▸ **Required action**: Stopping right after the line with "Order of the", please reproduce the material below exactly from its first line.

▸ **Information shown**:
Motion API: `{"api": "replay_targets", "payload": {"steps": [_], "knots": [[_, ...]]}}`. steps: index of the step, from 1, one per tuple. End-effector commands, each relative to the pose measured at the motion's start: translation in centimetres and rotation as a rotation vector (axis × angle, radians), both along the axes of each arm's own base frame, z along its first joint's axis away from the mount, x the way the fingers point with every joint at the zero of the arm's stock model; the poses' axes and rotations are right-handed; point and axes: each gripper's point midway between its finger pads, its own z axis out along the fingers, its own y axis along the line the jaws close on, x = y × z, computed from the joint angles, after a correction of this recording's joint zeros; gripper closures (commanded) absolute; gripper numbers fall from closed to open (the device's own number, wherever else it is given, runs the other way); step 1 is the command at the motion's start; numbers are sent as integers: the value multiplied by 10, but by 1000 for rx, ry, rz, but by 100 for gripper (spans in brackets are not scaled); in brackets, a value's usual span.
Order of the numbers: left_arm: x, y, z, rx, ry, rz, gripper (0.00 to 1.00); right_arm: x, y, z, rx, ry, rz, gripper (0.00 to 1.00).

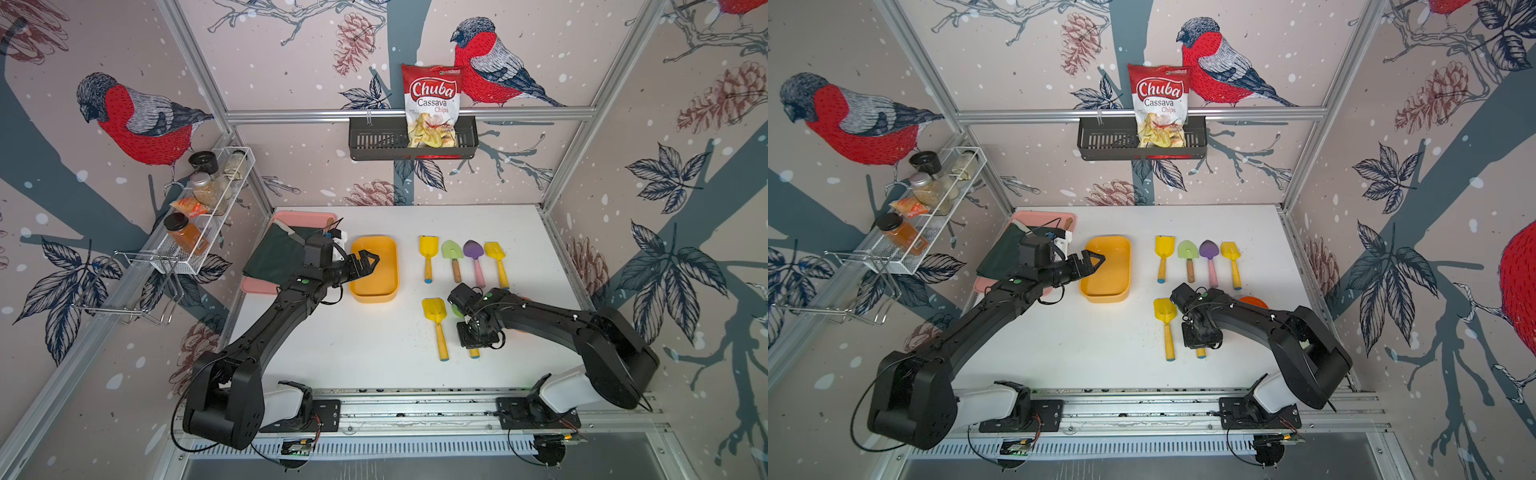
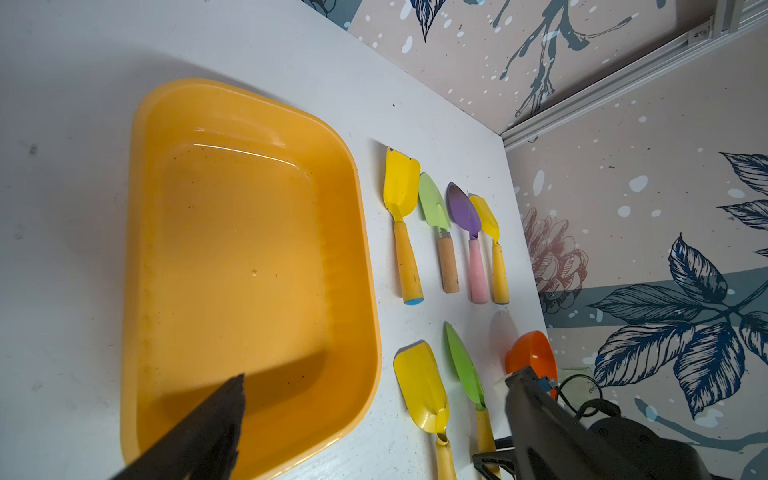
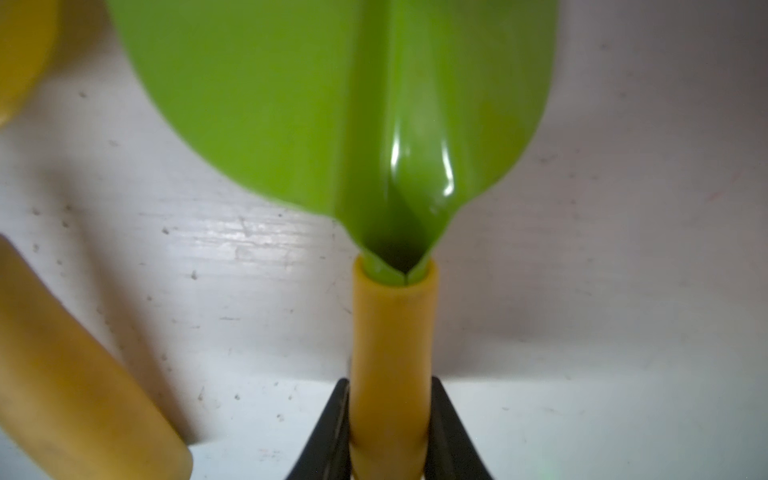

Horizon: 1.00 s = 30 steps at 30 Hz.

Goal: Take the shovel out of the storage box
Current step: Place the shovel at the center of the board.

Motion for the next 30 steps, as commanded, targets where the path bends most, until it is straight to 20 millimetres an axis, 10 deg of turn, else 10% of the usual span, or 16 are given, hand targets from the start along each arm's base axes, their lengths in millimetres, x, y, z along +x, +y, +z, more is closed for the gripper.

▸ **Answer box**:
Motion API: `{"api": "replay_targets", "payload": {"steps": [_], "knots": [[_, ...]]}}`. steps: index of the step, from 1, one per tuple. End-effector commands, each relative to the pose measured at the motion's start: translation in centimetres and rotation as a rotation vector (axis × angle, radians), both along the axes of each arm's own base frame, z along its first joint's axis away from the mount, x the way the fingers point with every joint at the zero of the arm's stock model; the poses' axes and rotations are right-handed; point and axes: each gripper's point midway between its finger pads, its own z axis out along the fingers, its own y axis along the line the jaws close on, x = y × z, computed from the joint angles, after a correction of this recording's joint zeros; gripper closures (commanded) absolute; gripper numbers fall from closed to open (the device's own number, wherever else it is given, runs the other way); step 1 is the command at the motion's start; numbers are sent as integers: the value multiplied by 10, but by 1000 for rx, ry, rz, but by 100 for gripper (spans in brackets are not scaled); in brackets, a value's usual span.
Order of the numbers: left_arm: x, y, z, rx, ry, rz, gripper (0.00 to 1.00); right_arm: x, y, z, rx, ry, rz, gripper (0.00 to 1.00).

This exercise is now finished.